SDOT will update the City Council Transportation and Sustainability Committee today on the progress (or lackthereof) on the downtown Basic Bike Network.
The City Council passed a resolution last summer calling on SDOT and Mayor Jenny Durkan to complete key sections of the downtown bike network by the end of 2019, including Pike/Pine, 8th and 9th Avenues, King Street, a south downtown connection and a segment of 12th Ave (see the resolution’s bike lanes in orange in the map above). The presentation notes that Pike/Pine and a south end connection are on target for December (so, as late as possible to meet the resolution), but does not include an update on the rest of the projects.

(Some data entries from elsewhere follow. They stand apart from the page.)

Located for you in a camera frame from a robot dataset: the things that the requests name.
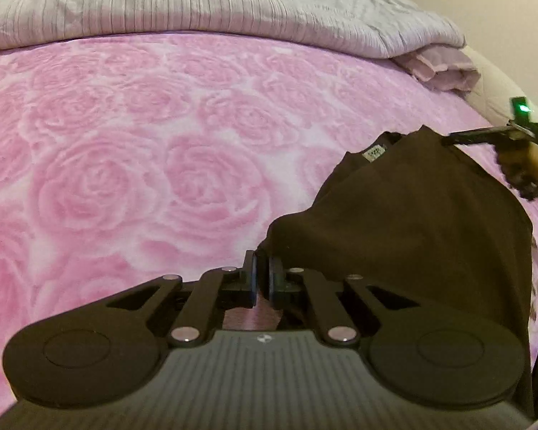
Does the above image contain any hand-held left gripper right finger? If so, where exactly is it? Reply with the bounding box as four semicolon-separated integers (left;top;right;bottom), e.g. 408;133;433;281
266;255;414;347

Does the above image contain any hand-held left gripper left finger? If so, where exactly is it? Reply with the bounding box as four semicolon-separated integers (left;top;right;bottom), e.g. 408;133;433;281
105;251;259;347

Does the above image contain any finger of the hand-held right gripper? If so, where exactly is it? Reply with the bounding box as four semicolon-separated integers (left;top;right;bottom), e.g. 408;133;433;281
443;126;517;147

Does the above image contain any dark brown long-sleeved sweater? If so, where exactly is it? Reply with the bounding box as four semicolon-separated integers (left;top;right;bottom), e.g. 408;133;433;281
256;126;535;417

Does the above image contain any person's right hand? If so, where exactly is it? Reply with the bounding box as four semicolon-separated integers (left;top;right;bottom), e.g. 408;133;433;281
497;145;538;191

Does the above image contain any cream headboard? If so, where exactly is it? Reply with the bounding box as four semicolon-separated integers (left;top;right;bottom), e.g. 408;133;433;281
464;45;538;144

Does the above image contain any purple pillow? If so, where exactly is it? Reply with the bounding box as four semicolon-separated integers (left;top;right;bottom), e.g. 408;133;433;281
392;48;481;96

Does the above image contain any pink rose-print blanket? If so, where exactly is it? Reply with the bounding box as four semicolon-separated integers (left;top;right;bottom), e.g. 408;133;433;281
0;30;538;417

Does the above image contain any white striped duvet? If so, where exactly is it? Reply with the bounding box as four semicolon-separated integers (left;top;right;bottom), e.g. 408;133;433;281
0;0;467;60

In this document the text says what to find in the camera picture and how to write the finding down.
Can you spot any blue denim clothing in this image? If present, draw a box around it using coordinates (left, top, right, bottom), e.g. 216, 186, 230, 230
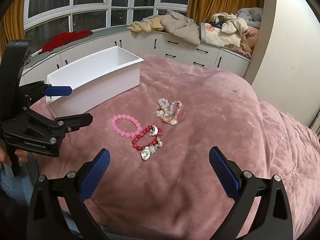
0, 165, 33, 205

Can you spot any yellow cloth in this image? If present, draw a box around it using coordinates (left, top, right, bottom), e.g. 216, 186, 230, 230
127, 16, 165, 33

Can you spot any grey padded jacket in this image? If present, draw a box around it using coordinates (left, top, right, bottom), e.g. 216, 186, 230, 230
236, 7, 264, 28

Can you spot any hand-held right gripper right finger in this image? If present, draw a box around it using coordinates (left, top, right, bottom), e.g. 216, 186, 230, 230
209, 146, 293, 240

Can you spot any pile of beige clothes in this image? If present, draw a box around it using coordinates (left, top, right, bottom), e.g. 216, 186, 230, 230
160, 9, 202, 45

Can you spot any pink plush blanket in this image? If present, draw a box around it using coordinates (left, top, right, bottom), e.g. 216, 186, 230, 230
25, 51, 320, 240

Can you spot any red bead bracelet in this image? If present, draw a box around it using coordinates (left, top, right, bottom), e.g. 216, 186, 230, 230
132, 125, 162, 152

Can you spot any person's left hand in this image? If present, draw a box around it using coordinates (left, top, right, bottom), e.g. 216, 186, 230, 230
0, 146, 29, 167

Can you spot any white crumpled clothing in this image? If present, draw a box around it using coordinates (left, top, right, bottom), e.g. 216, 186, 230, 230
211, 12, 249, 34

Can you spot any red cloth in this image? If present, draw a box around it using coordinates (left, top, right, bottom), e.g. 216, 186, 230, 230
40, 30, 93, 54

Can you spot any white plastic bin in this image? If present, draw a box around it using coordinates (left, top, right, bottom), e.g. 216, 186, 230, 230
46, 46, 145, 118

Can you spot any silver heart charm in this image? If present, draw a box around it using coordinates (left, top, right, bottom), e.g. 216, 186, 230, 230
140, 148, 152, 161

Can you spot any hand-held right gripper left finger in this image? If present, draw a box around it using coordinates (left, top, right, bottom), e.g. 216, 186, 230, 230
26, 148, 111, 240

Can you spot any pastel multicolour bead bracelet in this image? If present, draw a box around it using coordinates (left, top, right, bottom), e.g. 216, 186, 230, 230
161, 100, 183, 125

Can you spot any white window seat cabinet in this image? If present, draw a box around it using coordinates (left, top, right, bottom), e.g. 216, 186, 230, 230
20, 30, 252, 85

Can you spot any pink fleece bundle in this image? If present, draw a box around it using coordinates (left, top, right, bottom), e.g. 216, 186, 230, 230
240, 26, 260, 55

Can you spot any row of black cabinet handles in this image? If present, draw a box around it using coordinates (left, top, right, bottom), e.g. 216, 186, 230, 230
56, 39, 223, 68

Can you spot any pink bead bracelet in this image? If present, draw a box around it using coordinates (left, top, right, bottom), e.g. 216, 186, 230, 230
111, 114, 143, 138

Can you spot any cream flower print pillow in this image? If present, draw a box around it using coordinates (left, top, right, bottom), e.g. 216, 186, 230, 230
200, 22, 248, 52

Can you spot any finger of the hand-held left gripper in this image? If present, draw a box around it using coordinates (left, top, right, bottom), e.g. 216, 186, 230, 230
26, 109, 94, 135
19, 82, 73, 108

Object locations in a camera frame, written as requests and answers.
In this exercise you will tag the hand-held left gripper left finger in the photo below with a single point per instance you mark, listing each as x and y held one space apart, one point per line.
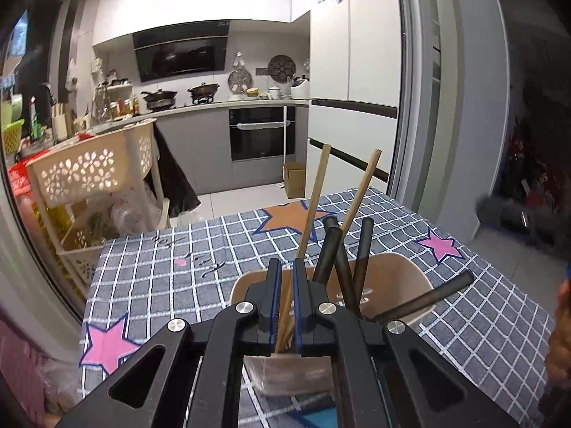
277 312

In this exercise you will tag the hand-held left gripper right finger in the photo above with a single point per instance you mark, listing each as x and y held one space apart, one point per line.
298 312

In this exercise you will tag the beige plastic utensil holder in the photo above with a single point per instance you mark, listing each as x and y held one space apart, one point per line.
392 272

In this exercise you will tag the wooden chopstick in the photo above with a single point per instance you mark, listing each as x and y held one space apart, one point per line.
363 187
316 187

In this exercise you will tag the person's right hand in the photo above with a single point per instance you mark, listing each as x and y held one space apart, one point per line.
561 330

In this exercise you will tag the white plastic floor bag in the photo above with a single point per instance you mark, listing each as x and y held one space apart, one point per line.
189 218

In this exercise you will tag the cardboard box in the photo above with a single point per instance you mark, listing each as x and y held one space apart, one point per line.
294 180

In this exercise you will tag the black hanging cloth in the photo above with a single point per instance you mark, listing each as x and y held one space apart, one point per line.
174 178

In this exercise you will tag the clear plastic bag of vegetables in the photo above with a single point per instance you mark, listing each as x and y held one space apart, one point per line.
134 214

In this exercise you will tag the black built-in oven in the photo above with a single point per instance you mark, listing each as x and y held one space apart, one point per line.
263 138

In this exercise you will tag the grey kitchen base cabinet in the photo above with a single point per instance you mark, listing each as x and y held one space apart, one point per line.
196 151

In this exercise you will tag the white enamel mug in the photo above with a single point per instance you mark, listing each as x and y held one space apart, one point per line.
275 92

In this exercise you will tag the stacked small bowls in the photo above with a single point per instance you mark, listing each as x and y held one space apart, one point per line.
252 92

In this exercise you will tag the white rice cooker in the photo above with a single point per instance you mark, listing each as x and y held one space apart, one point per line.
301 89

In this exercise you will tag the dark grey blurred object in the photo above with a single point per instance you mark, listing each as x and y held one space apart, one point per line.
495 207

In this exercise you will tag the dark cooking pot with lid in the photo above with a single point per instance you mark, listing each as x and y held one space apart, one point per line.
204 91

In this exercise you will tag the round steel rack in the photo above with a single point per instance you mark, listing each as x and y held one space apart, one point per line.
238 81

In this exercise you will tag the yellow packet in cart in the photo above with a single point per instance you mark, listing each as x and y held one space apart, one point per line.
53 227

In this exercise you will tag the beige flower-cutout basket cart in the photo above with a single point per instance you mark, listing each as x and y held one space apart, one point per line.
80 169

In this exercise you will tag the black wok with lid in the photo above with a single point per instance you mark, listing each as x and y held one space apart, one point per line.
158 98

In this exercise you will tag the dark round patterned tray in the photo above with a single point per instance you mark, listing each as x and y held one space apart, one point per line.
282 67

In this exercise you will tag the spice rack with bottles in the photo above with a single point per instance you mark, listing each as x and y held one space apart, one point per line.
116 105

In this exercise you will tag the pink plastic stool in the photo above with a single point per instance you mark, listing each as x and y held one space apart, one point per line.
18 356

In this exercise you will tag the white refrigerator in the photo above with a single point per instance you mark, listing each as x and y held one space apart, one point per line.
352 53

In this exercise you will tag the dark red clutter pile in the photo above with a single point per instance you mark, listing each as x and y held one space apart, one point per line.
531 174

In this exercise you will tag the black range hood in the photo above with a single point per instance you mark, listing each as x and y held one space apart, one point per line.
183 58

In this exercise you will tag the pale knife block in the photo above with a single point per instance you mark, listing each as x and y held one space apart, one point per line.
59 122

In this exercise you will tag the red plastic crate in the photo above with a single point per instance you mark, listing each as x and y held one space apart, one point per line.
20 178

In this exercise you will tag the green dish soap bottle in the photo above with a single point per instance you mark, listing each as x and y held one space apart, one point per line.
35 120

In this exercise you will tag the white hanging plastic bag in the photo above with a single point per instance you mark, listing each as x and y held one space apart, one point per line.
70 80

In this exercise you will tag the green plastic basket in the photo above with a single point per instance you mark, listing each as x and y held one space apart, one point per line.
11 136

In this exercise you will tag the white upper kitchen cabinets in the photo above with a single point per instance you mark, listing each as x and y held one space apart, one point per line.
200 0

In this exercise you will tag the blue hanging bag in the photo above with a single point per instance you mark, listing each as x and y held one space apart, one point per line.
18 35

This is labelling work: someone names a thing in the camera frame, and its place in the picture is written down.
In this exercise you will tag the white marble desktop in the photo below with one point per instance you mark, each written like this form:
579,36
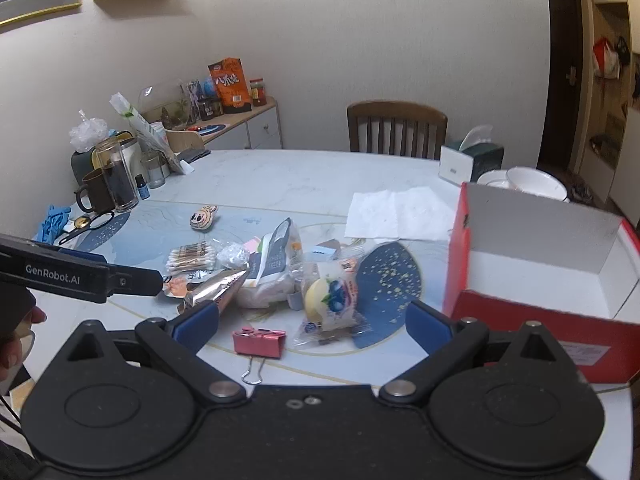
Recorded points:
300,180

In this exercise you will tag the white sideboard cabinet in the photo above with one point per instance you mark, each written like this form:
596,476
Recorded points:
255,130

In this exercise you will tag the dark wooden door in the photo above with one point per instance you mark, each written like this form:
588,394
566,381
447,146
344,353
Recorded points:
560,70

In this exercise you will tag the glass jar dark contents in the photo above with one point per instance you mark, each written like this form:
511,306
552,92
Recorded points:
119,180

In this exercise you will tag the red white hanging bag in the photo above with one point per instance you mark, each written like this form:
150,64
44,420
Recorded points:
605,57

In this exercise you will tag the grey white packet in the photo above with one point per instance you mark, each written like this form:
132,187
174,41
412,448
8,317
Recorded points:
272,260

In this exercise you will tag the black scissors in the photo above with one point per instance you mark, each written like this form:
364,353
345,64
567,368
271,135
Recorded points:
92,222

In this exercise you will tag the red cardboard box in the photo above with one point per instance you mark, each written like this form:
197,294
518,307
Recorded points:
525,280

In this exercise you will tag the white paper towel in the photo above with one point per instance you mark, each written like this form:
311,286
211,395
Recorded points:
395,212

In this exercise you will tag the cartoon face toy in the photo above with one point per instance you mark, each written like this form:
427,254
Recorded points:
202,217

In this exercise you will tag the white bowl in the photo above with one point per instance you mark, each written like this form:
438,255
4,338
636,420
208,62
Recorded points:
535,182

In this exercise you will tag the wooden chair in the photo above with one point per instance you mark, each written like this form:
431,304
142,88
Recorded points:
395,125

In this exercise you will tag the silver foil packet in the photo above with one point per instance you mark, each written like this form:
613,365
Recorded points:
220,290

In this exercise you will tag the pink binder clip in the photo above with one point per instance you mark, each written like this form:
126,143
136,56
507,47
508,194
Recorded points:
260,344

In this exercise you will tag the clear glass tank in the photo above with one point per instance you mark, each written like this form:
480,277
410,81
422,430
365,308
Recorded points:
167,105

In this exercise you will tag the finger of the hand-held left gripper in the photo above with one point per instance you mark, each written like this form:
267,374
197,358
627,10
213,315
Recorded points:
142,281

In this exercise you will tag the small glass cup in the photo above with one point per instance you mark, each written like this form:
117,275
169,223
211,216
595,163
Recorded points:
154,172

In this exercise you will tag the small blue bottle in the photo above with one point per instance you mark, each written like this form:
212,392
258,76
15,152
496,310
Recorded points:
142,190

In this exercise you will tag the blue speckled placemat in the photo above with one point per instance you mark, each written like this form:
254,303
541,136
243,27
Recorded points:
107,232
387,280

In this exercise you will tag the gold snack packet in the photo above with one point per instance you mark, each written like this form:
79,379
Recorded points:
192,257

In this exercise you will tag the orange snack packet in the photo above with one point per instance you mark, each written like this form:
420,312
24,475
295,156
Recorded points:
177,287

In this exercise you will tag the large orange snack bag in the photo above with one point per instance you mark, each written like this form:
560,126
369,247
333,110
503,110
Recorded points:
230,85

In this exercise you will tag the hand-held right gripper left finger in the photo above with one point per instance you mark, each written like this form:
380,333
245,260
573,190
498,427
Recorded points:
197,322

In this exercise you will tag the clear plastic bag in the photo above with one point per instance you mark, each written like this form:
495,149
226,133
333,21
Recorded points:
89,132

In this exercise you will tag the clear crumpled wrapper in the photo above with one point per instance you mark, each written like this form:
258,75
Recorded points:
232,256

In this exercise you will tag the blue glove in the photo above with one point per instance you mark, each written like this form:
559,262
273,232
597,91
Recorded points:
52,225

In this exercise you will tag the green white tissue box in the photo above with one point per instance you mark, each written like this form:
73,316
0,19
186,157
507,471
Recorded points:
457,162

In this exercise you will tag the white electric kettle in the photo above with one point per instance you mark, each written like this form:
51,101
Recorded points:
132,152

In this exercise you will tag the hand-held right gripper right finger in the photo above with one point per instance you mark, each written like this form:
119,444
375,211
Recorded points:
425,325

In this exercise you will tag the yellow cake snack packet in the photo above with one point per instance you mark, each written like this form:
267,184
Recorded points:
330,300

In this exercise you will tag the white plate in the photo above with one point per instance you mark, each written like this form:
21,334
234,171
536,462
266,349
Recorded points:
492,179

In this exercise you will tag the gold spoon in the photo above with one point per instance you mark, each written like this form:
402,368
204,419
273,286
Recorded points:
81,222

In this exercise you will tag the brown mug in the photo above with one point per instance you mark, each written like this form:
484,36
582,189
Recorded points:
95,192

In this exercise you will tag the white green tall packet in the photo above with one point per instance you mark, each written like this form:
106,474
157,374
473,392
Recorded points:
147,135

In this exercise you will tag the red jar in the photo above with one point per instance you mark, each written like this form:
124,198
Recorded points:
257,92

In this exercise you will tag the person's left hand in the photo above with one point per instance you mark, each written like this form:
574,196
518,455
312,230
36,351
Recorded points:
39,315

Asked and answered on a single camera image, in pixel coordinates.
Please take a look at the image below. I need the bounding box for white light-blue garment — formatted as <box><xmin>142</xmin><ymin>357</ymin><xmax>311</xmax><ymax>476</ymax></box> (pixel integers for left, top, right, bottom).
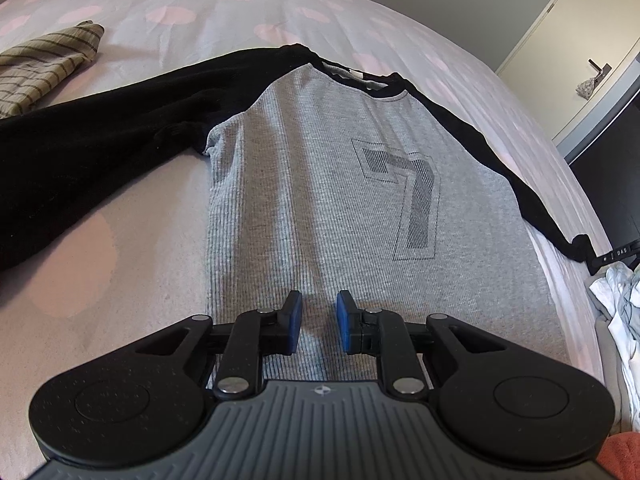
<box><xmin>589</xmin><ymin>262</ymin><xmax>640</xmax><ymax>376</ymax></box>

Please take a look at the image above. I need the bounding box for cream door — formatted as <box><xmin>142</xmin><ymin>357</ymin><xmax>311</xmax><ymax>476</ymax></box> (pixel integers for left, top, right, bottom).
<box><xmin>495</xmin><ymin>0</ymin><xmax>640</xmax><ymax>146</ymax></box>

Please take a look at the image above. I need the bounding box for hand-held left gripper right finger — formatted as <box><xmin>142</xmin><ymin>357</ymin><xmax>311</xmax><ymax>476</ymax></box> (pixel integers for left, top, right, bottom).
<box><xmin>336</xmin><ymin>289</ymin><xmax>501</xmax><ymax>401</ymax></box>

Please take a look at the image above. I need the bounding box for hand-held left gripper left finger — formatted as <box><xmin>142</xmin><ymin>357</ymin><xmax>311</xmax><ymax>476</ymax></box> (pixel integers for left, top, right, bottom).
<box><xmin>135</xmin><ymin>290</ymin><xmax>303</xmax><ymax>401</ymax></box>

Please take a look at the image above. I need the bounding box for grey shirt with black sleeves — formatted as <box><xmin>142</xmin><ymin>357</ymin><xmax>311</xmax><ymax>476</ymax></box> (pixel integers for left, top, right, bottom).
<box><xmin>0</xmin><ymin>44</ymin><xmax>598</xmax><ymax>391</ymax></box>

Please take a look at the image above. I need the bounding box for olive striped cloth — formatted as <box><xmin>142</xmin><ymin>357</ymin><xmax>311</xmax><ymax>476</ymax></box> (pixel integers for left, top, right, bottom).
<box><xmin>0</xmin><ymin>20</ymin><xmax>106</xmax><ymax>120</ymax></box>

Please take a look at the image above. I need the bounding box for bed with pink dotted sheet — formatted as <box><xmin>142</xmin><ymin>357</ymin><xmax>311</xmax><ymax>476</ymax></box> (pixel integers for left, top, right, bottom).
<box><xmin>0</xmin><ymin>0</ymin><xmax>623</xmax><ymax>480</ymax></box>

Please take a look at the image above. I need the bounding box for black wardrobe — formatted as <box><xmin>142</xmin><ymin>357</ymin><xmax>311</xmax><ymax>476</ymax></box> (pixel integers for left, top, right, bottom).
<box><xmin>565</xmin><ymin>90</ymin><xmax>640</xmax><ymax>261</ymax></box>

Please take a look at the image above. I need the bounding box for person's red knit clothing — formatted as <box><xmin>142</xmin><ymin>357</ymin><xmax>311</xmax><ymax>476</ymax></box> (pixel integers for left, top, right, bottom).
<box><xmin>600</xmin><ymin>432</ymin><xmax>640</xmax><ymax>480</ymax></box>

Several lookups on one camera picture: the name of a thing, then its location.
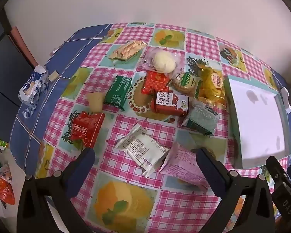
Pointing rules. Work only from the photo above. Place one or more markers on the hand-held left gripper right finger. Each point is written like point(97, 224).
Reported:
point(213, 172)

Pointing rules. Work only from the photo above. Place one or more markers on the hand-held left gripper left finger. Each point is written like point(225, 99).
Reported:
point(83, 167)

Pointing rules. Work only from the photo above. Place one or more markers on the white box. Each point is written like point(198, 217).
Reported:
point(257, 121)

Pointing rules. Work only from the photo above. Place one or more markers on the jelly cup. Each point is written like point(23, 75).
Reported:
point(95, 102)

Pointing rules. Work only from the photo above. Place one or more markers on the clear-wrapped white bun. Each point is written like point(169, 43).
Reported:
point(162, 62)

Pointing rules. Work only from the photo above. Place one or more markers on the beige snack packet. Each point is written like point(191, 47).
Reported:
point(128, 49)

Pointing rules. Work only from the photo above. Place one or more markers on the pink snack packet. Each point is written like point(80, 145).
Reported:
point(184, 167)

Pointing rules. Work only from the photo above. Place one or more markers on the red clear-window snack packet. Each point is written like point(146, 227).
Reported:
point(87, 128)

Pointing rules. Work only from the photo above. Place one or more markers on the pink checkered fruit tablecloth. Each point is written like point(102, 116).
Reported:
point(126, 199)

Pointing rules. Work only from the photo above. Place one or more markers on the green silver snack packet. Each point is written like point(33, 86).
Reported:
point(200, 120)

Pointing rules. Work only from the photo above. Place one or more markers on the white snack packet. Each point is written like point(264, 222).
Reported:
point(143, 148)

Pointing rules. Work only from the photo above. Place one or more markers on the white power adapter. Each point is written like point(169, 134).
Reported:
point(286, 99)

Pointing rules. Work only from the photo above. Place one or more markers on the red milk carton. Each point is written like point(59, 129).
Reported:
point(169, 104)

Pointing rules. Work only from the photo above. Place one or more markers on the orange plastic bag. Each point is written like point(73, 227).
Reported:
point(3, 191)

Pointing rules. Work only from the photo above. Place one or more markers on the yellow snack packet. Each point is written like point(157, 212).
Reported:
point(212, 85)

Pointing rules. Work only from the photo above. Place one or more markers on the round cookie packet green label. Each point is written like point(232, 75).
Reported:
point(185, 83)

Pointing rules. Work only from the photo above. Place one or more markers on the small beige block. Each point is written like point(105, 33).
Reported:
point(53, 76)

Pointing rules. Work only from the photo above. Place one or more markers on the blue white crumpled packet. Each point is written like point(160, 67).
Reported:
point(32, 85)

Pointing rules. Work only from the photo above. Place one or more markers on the blue grid tablecloth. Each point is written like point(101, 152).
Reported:
point(70, 53)

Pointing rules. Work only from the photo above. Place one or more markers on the white paper scrap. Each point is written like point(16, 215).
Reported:
point(54, 52)

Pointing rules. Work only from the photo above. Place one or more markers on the dark cabinet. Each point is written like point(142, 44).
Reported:
point(4, 72)

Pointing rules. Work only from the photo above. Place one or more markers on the pink board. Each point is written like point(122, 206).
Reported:
point(24, 46)

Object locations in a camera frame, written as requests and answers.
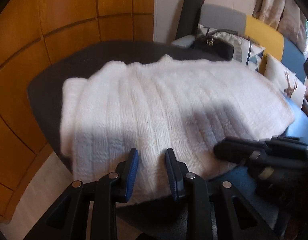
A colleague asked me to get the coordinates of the starfish print curtain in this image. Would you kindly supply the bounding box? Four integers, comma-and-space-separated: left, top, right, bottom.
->
251, 0, 308, 53

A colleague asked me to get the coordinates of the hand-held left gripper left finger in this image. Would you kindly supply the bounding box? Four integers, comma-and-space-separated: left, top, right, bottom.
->
25, 149, 139, 240

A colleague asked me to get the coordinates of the triangle pattern pillow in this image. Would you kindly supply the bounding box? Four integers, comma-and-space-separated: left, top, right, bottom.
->
196, 24, 266, 72

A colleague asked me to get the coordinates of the cream knit sweater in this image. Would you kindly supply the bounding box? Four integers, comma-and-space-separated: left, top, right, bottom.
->
59, 54, 296, 202

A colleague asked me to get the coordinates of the deer print pillow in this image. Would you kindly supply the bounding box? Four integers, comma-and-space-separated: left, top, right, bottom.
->
265, 52, 307, 105

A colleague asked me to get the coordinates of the grey yellow blue sofa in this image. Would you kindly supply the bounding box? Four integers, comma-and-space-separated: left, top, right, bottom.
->
171, 4, 308, 233

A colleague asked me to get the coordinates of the black handbag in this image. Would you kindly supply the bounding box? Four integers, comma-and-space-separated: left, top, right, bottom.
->
193, 27, 234, 62

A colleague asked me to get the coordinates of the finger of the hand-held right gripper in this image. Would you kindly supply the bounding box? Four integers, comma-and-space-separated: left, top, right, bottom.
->
213, 137, 263, 164

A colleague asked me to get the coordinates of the black rolled mat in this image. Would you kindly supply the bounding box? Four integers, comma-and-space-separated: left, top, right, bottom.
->
175, 0, 204, 40

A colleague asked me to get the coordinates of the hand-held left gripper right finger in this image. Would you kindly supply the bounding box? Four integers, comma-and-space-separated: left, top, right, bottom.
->
165, 148, 278, 240

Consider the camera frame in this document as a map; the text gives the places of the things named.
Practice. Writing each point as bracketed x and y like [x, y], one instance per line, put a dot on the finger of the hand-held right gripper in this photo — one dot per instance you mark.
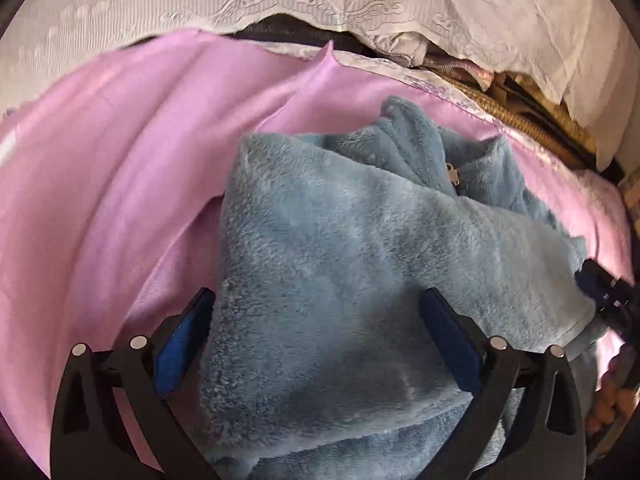
[600, 287]

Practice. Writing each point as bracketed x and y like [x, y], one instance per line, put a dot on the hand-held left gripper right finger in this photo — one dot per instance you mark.
[450, 345]

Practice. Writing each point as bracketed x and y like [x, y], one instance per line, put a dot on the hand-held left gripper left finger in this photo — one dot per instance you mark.
[175, 355]

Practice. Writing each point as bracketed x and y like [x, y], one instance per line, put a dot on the blue fleece jacket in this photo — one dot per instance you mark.
[325, 260]

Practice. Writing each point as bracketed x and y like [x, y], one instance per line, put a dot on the person's right hand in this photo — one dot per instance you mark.
[607, 400]

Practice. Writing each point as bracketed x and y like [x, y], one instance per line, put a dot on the woven straw mat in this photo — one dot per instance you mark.
[515, 115]

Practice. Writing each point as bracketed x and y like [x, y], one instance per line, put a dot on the purple bed sheet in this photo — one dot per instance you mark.
[125, 160]

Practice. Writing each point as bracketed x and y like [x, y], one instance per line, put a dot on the pink patterned folded quilt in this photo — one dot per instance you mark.
[460, 70]

UPDATE: SDOT’s Jim Curtin told the committee Tuesday that the city had reached a “breakthrough” on 8th and 9th Avenues that will allow construction to start in the third quarter of this year. The biggest hangup for building the south downtown connection is Metro bus layover space, he said. And he noted that the stretch of 12th Ave between Yesler and King “will be very difficult.” You can watch the update via Seattle Channel (starts around the 34:20 mark).
The mayor and SDOT have nearly stopped building bike lanes, especially downtown. The only downtown bike lane to open under Mayor Durkan’s watch was already under construction before she took office. The City Council’s resolution last summer was essentially an attempt to remind her that the bike network is a Council and voter-approved priority. After years of bike network delays, SDOT would need to dramatically increase bike lane construction to catch up to the progress promised to voters who approved the Move Seattle levy.
The Mayor has already blown her chance to have a downtown bike network in operation before the city’s major transit and highway changes began earlier this year. The plans, funding, Council and voter support were all ready, but she chose to stop it. Even without a bike network, biking helped absorb a lot of trips during the initial Viaduct closure. This happened because neighbors got organized and people took it on themselves to bike despite her administration’s clear disinterest in helping people do so. And now that buses are due to be kicked out of the transit tunnel, another transportation crunch is about to begin. And once again, the mayor will have done essentially nothing to help more people shift to biking.
Has the number of people biking during these downtown transportation crunches inspired the Mayor’s Office to rethink their anti-biking stance? Will they rise to the challenge the City Council unanimously set last summer by building a connected skeleton of a downtown bike network by the end of 2019?